Everything related to images, captions, JPEG2000, and HiView is currently in flux because of new hires, a new website design, new software testing, and continued development. We'll try to keep everyone posted as best we can
Sunspot
Nov 27 2006, 10:31 AM
Anyway you could get the images that are perhaps more interesting to the general public such as the Large/fullsize BW Victoria Crater images and eventual image of the Spirit landing site onto the Zoomify page?
MarkL
Nov 27 2006, 03:33 PM
QUOTE (RichardLeis @ Nov 26 2006, 07:43 PM)

We'll try to keep everyone posted as best we can

We are all waiting with bated breath Richard!
RichardLeis
Nov 27 2006, 08:46 PM
QUOTE (Sunspot @ Nov 27 2006, 03:31 AM)

Anyway you could get the images that are perhaps more interesting to the general public such as the Large/fullsize BW Victoria Crater images and eventual image of the Spirit landing site onto the Zoomify page?

Unfortunately, I don't think Ames is Zoomifying any more images.
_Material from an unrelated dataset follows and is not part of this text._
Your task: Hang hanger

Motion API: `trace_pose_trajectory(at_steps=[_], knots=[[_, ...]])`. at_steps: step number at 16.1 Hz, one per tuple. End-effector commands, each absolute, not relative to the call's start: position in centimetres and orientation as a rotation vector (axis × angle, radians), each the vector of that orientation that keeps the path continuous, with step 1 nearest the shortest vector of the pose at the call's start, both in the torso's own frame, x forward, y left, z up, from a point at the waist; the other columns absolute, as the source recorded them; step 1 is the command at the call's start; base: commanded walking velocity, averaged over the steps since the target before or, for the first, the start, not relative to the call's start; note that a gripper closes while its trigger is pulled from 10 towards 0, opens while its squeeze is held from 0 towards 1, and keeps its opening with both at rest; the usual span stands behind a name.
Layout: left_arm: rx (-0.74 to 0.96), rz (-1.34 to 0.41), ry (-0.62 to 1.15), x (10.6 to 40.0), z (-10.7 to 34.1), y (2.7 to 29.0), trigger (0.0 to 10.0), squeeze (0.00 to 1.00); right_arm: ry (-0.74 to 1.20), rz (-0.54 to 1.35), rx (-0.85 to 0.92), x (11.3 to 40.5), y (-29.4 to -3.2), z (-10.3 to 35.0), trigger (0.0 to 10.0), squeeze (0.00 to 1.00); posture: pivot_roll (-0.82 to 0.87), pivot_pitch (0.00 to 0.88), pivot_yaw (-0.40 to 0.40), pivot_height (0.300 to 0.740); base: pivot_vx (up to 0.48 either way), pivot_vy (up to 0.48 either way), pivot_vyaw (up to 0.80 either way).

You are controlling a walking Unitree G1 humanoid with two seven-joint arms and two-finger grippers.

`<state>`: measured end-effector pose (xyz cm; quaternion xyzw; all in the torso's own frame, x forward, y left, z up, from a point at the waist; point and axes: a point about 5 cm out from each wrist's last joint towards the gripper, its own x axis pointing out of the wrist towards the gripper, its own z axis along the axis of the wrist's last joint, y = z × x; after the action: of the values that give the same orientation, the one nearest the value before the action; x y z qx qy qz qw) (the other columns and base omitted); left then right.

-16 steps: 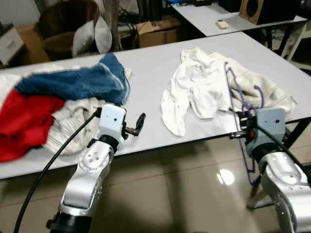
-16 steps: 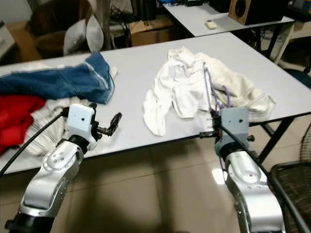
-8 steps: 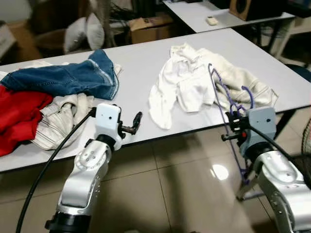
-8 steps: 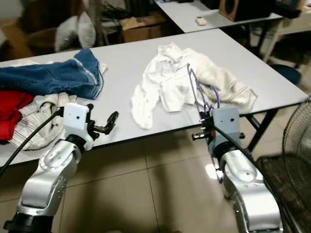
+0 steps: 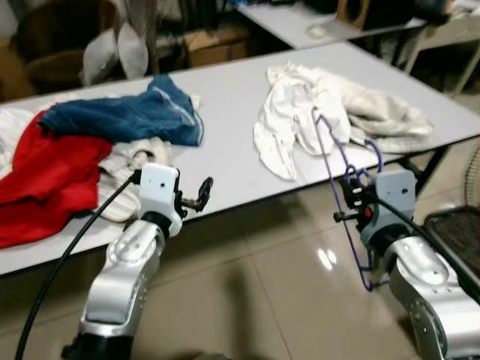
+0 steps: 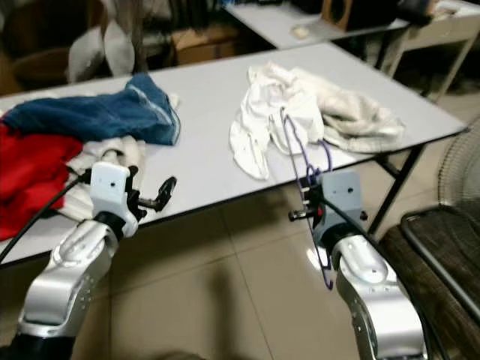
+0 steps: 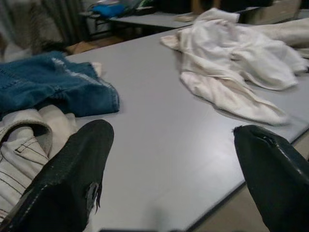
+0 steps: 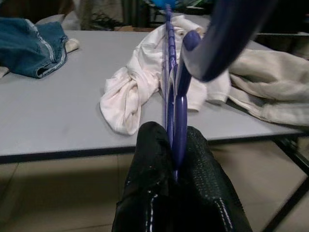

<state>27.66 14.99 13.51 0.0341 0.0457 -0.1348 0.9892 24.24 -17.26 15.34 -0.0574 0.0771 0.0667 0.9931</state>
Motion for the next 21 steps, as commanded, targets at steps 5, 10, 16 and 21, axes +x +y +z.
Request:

That was only during transition imaging to put together something quickly. Now that we are in PSP, priorities are getting HiView and HiWeb released and trying to speed up our captioning process. We are not holding back images because we are heartless

The torrent of images released should start soon.
djellison
Nov 30 2006, 10:29 AM
In the meantime - get OpenEV
http://openev.sourceforge.net/Suggested by Trent Hare via Emily - and I must admit - it makes viewing HiRISE images feasable on this machine (1.7G Centrino with 2Gig of Ram)....whereas before it was virtually impossible.
Doug
Borek
Nov 30 2006, 11:11 AM
Does it support JPEG2000? I tried to use binary from
http://fwtools.maptools.org/, but I only get core dump when I try to open JP2 picture.
Borek
djellison
Nov 30 2006, 11:37 AM
QUOTE (Borek @ Nov 30 2006, 11:11 AM)

Does it support JPEG2000?
Yes - get one of these -
http://openev.sourceforge.net/index.php?page=download and try again.
Doug
Borek
Nov 30 2006, 12:45 PM
Hmm, something is wrong:
ERROR 4: `/home/borek/PSP_001414_1780_RED.jp2' not recognised as a supported file format.
MarkL
Nov 30 2006, 02:10 PM
I installed OpenEV. No success viewing the JP2s. The version I found was 1.8 from 2004. The UI is very sparse and you cannot drag and drop. Download directory repeatedly defaults to the program's home directory each time you open a new file. It doesn't seem to understand the role of the Desktop folder in WinXP. I had to run a CMD batch file to get it to start and it seems to be written in Python. All of which forgivable if it worked.
If anyone has had a better experience, please let me know how you got it working. Other image viewer suggestions welcome. Irfanview chokes on any JP2 over 200MB on my machine. Many THanks.
djellison
Nov 30 2006, 03:04 PM
Ahh - I had that same problem borek - did you actually let it install fully....I was getting that, then when i closed everything else that I was running - there was a further install that had to happen that I did not see and did not have an entry on my taskbar. Once I'd finished that - it opened them up no problem at all.